(Description of the task)
Omit every picture and return the rest of the data unaltered.

(Data)
▼
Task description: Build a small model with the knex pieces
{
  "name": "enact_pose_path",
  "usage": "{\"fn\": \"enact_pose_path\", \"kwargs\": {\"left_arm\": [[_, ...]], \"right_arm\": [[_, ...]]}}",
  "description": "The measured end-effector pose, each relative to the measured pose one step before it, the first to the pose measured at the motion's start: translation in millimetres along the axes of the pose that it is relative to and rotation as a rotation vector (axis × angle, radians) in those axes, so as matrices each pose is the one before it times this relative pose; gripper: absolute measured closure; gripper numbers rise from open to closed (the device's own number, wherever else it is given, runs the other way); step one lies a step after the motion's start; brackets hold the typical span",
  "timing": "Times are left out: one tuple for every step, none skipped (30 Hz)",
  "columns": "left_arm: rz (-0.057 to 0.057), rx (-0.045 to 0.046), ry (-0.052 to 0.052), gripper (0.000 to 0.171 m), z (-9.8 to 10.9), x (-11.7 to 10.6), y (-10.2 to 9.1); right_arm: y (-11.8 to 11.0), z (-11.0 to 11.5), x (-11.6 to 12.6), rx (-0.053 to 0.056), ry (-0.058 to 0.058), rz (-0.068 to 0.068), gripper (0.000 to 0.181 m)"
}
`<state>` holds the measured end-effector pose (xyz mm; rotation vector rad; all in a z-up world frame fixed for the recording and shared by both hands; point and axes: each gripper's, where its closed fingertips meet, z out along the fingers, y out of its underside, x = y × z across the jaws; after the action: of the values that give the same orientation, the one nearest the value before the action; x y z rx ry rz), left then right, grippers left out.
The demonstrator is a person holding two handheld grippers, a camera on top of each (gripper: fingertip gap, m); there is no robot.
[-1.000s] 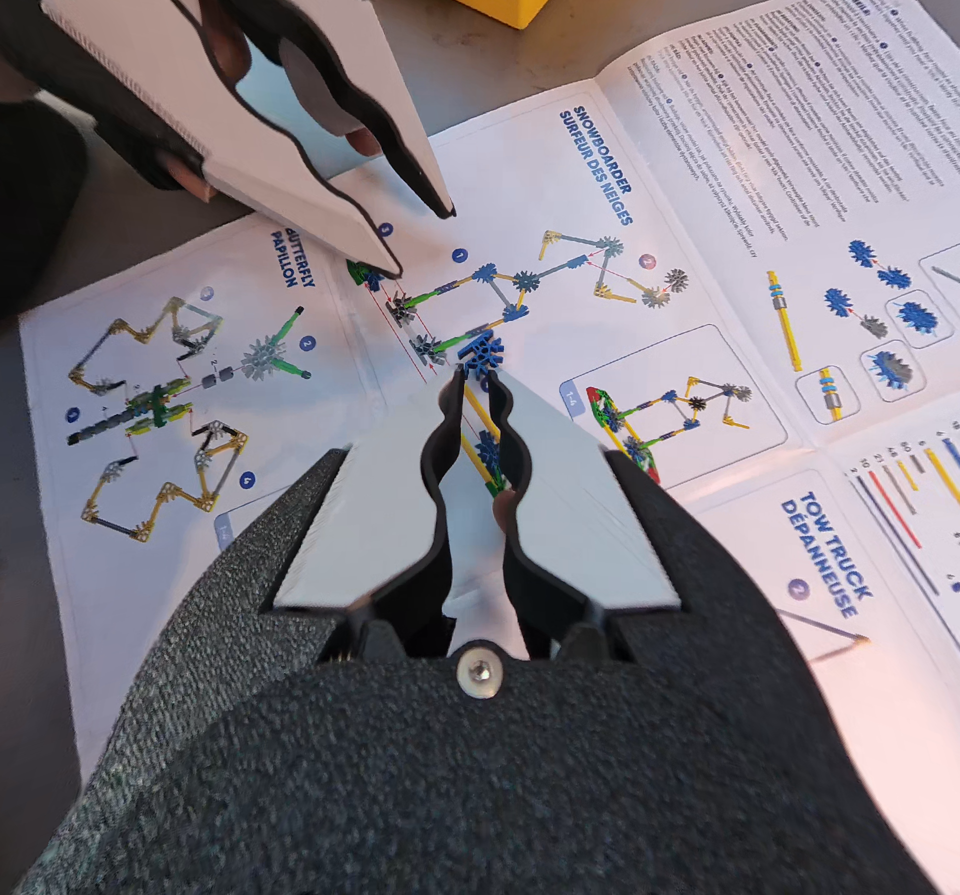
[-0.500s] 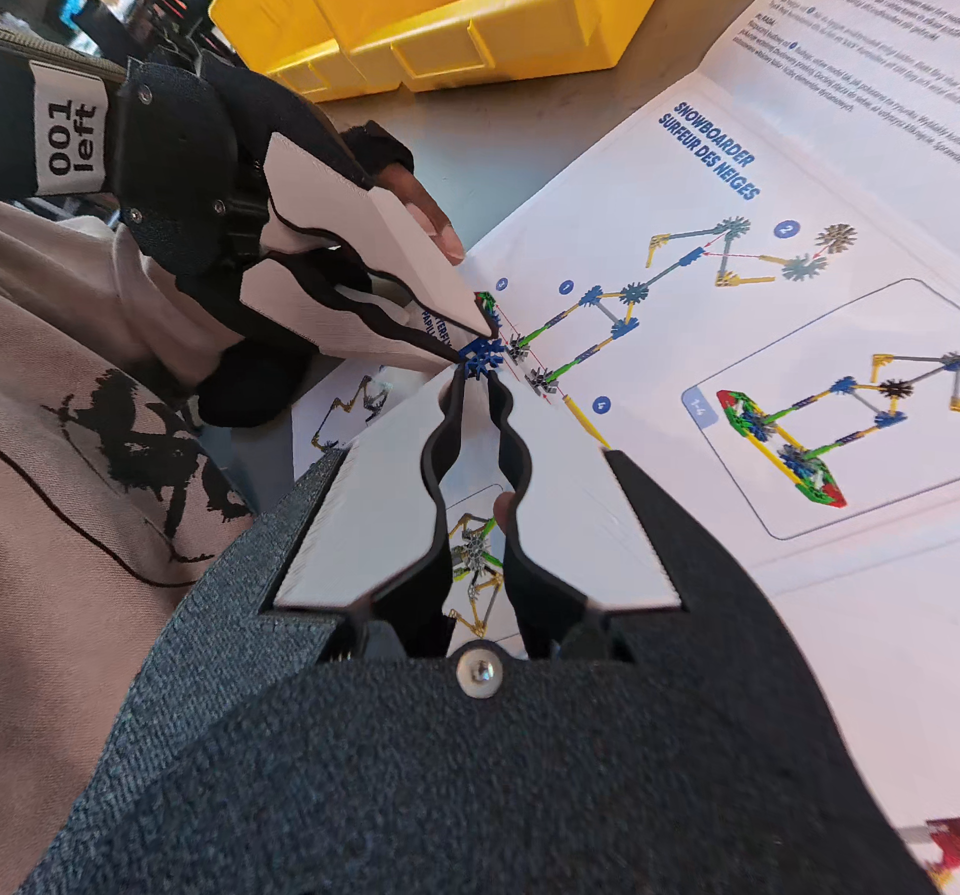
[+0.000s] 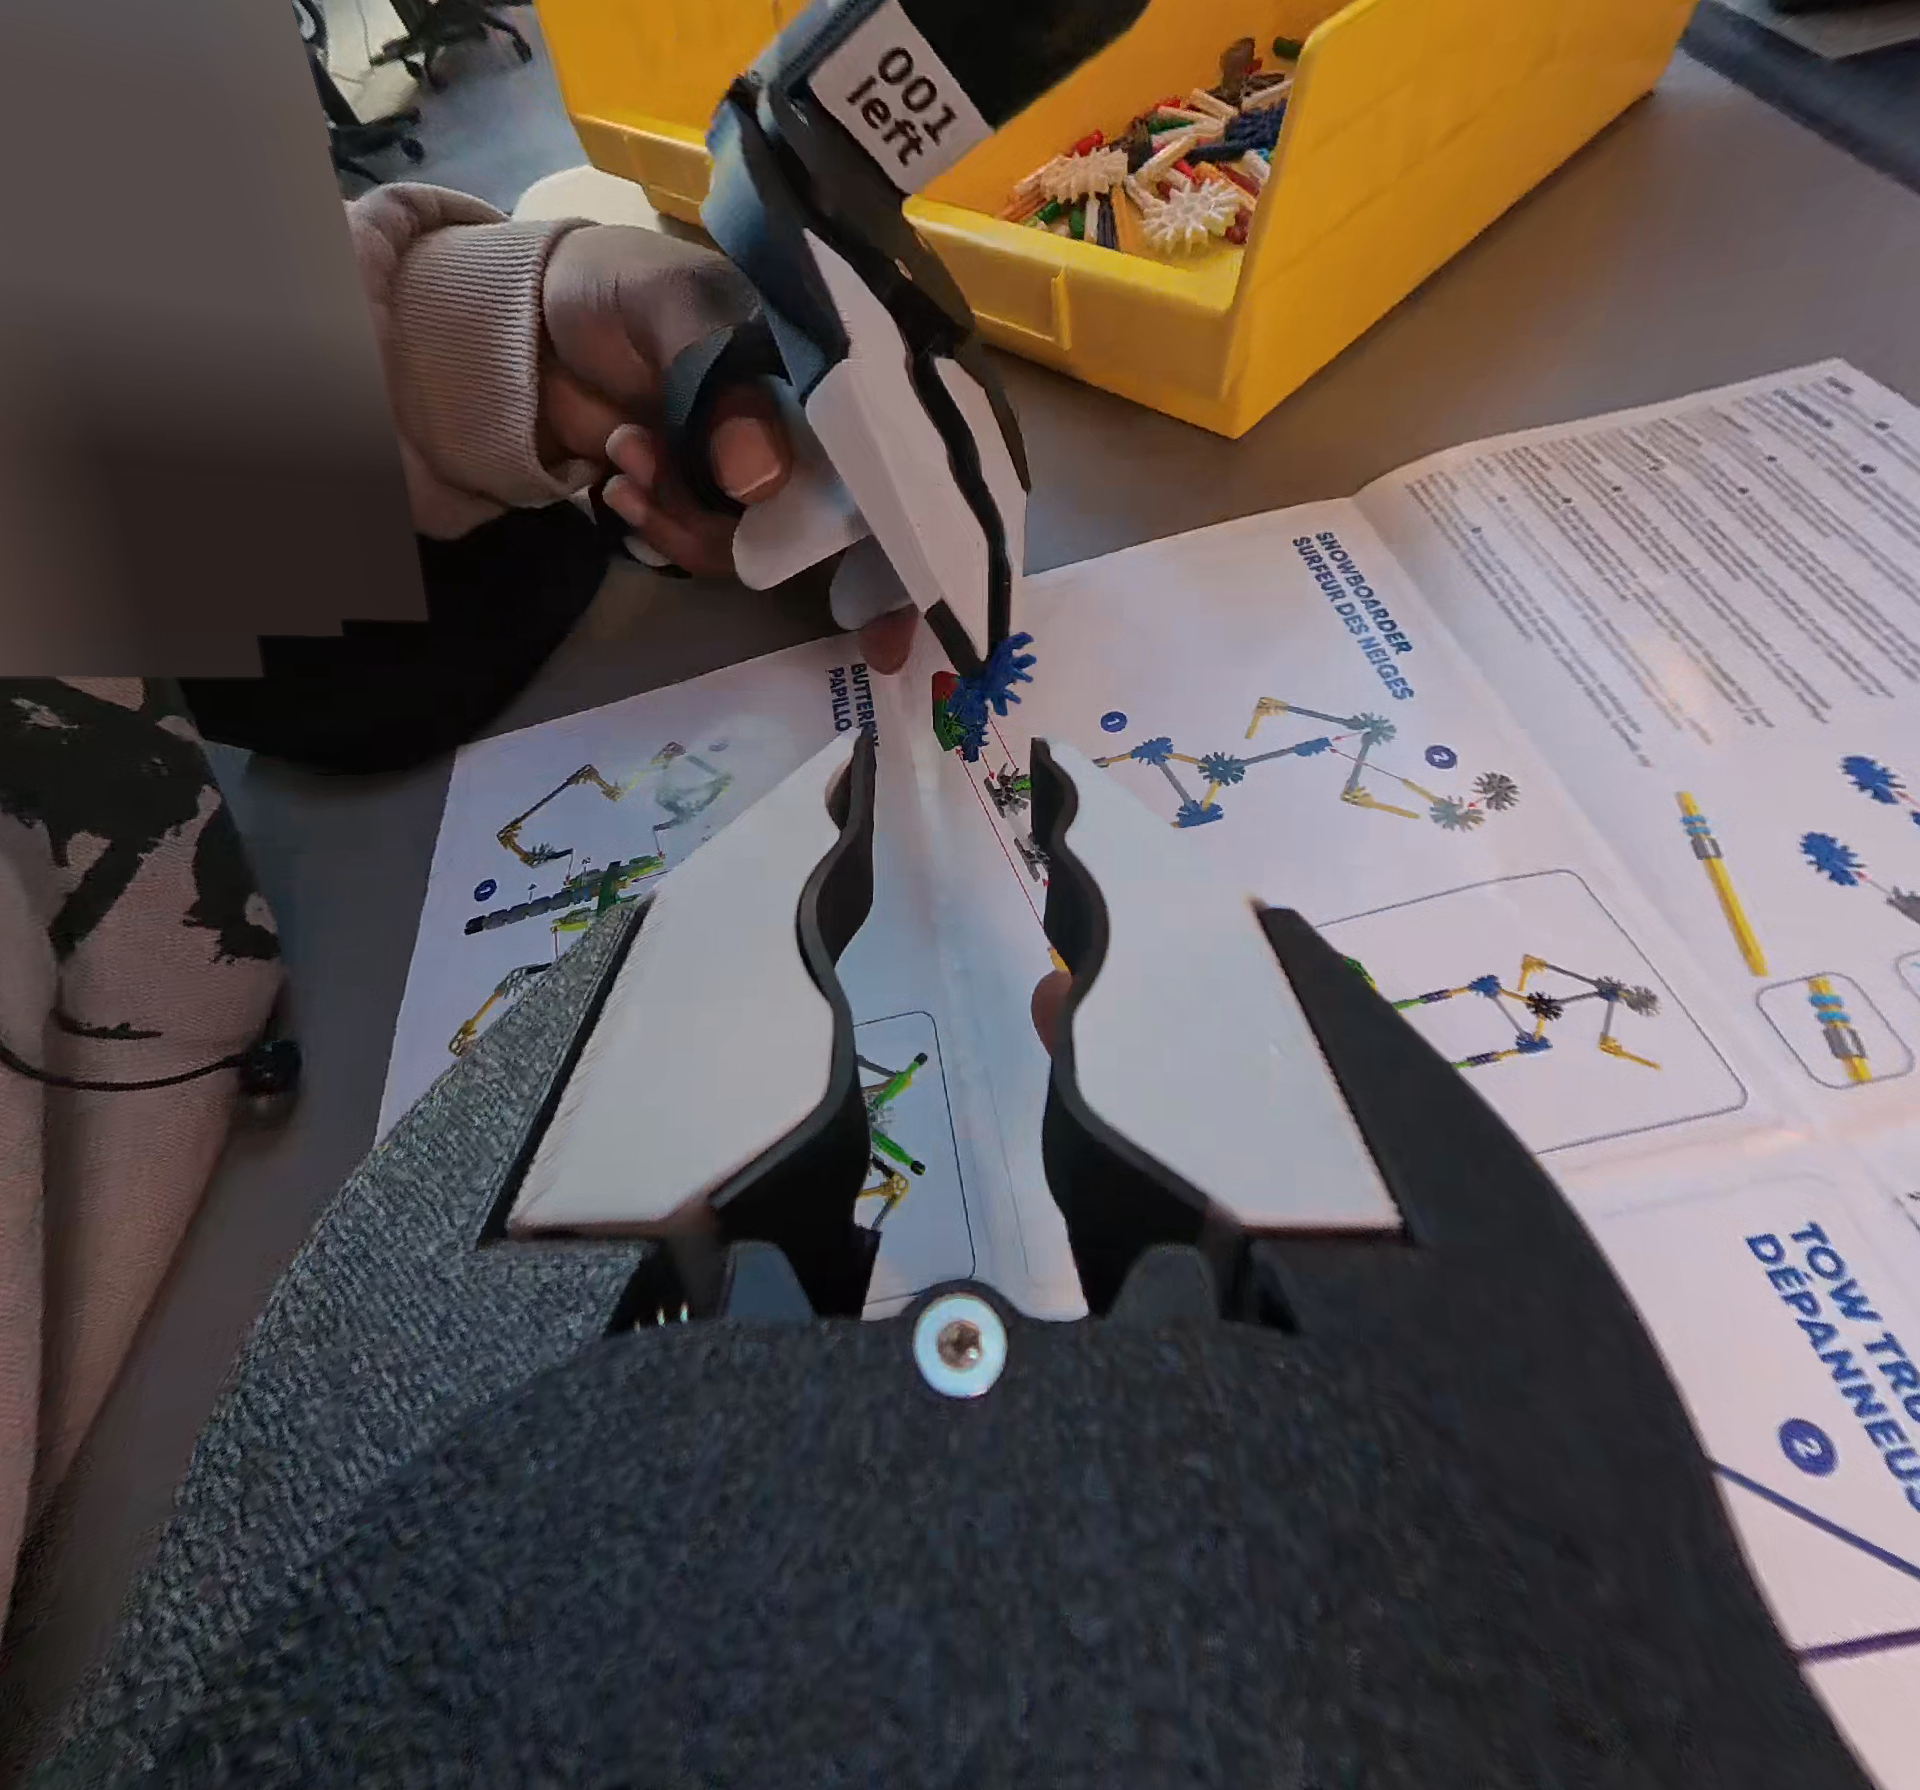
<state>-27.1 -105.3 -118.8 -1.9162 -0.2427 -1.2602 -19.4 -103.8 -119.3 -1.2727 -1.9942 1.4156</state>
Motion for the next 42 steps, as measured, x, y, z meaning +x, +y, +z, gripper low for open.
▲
(Task result)
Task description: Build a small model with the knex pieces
{
  "name": "enact_pose_path",
  "usage": "{\"fn\": \"enact_pose_path\", \"kwargs\": {\"left_arm\": [[_, ...]], \"right_arm\": [[_, ...]]}}",
  "description": "The measured end-effector pose, each relative to the measured pose one step before it, the first to the pose measured at the motion's start: translation in millimetres along the axes of the pose that it is relative to and rotation as a rotation vector (axis × angle, radians) in those axes, so as matrices each pose is the one before it times this relative pose; gripper: absolute measured closure; gripper numbers rise from open to closed (the device's own number, wherever else it is given, runs the other way); step one lies a step after the motion's start; brackets hold the typical span",
  "timing": "Times are left out: one tuple for every step, none skipped (30 Hz)",
  "columns": "left_arm: rz (-0.057 to 0.057), rx (-0.045 to 0.046), ry (-0.052 to 0.052), gripper (0.000 to 0.171 m), z (-9.8 to 10.9), x (-11.7 to 10.6), y (-10.2 to 9.1); right_arm: y (-11.8 to 11.0), z (-11.0 to 11.5), x (-11.6 to 12.6), rx (-0.053 to 0.056), ry (-0.058 to 0.058), rz (-0.068 to 0.068), gripper (0.000 to 0.181 m)"
}
`<state>` holds the measured end-effector pose (xyz mm; rotation vector rad; all in a z-up world frame fixed for the recording and shared by both hands; point and axes: each gripper's, where its closed fingertips meet, z out along the fingers, y out of its underside, x = y × z across the jaws; after the action: of the values that give the same orientation, the one nearest the value before the action; x y z rx ry rz), left then right, grippers left out.
The demonstrator is a person holding two handheld grippers, a camera on top of each (gripper: fingertip gap, m); there is no robot.
[-1.000s] 
[-0.500s] 
[+0.000s] 
<state>-27.1 -105.3 -118.8 -1.9162 -0.2427 -1.2602 -19.4 -103.8 -119.3 -1.2727 -1.9942 1.4156</state>
Motion for the next 42 steps, as measured, x, y, z meaning +x, +y, +z, gripper low for open.

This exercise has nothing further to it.